## WORK INSTRUCTIONS
Everything from the first line below through the line with "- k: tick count" is to be transcribed exactly, and nothing past it.
· · ·
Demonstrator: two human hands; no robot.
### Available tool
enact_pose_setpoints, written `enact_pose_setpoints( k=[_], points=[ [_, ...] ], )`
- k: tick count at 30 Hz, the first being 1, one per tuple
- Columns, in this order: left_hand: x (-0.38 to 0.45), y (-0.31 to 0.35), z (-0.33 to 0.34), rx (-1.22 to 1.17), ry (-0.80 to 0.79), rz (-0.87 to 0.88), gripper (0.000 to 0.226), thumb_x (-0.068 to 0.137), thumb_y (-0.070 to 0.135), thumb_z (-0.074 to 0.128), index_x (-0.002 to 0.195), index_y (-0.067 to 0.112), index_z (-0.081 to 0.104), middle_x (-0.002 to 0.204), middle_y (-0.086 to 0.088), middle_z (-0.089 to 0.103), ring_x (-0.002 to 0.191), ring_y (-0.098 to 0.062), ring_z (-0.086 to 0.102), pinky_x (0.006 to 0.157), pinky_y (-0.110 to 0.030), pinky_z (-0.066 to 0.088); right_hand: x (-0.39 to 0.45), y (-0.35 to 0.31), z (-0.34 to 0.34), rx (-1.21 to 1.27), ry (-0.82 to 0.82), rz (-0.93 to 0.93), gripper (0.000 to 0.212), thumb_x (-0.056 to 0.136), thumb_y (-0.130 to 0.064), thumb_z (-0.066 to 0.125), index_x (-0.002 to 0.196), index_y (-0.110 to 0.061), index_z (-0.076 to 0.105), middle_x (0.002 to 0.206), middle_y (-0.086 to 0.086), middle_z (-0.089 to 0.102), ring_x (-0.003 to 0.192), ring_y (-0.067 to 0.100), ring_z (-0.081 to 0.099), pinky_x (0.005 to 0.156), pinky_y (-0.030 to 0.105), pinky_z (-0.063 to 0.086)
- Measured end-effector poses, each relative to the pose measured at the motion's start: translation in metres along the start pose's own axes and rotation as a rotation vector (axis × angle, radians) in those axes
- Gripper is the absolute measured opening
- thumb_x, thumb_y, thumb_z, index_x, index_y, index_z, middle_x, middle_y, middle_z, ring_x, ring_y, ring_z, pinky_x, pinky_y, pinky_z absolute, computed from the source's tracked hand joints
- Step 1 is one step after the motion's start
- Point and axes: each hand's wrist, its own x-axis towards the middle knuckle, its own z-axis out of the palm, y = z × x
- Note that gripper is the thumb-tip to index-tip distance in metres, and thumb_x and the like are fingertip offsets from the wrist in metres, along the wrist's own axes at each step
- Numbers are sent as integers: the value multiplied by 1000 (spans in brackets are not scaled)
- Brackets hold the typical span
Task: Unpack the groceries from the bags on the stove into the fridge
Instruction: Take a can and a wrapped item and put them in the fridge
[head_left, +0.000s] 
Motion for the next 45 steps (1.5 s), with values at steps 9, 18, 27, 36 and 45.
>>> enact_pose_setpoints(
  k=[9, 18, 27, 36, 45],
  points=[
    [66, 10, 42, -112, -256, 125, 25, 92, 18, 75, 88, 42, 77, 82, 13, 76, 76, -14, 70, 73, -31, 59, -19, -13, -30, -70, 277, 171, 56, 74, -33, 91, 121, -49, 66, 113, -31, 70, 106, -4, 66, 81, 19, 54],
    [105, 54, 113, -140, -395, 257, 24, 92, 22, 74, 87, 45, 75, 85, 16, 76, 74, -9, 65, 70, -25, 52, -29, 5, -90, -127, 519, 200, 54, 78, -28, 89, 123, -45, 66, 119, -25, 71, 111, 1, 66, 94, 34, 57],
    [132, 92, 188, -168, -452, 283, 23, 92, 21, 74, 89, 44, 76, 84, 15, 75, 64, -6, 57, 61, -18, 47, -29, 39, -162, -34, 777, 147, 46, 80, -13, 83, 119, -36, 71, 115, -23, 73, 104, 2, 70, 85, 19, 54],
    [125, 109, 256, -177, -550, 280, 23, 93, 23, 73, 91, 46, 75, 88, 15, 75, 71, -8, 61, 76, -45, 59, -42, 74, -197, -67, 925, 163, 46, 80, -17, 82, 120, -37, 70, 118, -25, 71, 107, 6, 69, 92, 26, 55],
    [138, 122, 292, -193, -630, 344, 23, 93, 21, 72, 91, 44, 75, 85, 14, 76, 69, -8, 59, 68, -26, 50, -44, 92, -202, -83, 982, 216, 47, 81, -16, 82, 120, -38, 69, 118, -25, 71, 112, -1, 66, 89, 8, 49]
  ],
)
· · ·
## REPLY
Demonstrator: two human hands; no robot.
### Available tool
enact_pose_setpoints, written `enact_pose_setpoints( k=[_], points=[ [_, ...] ], )`
- k: tick count at 30 Hz, the first being 1, one per tuple

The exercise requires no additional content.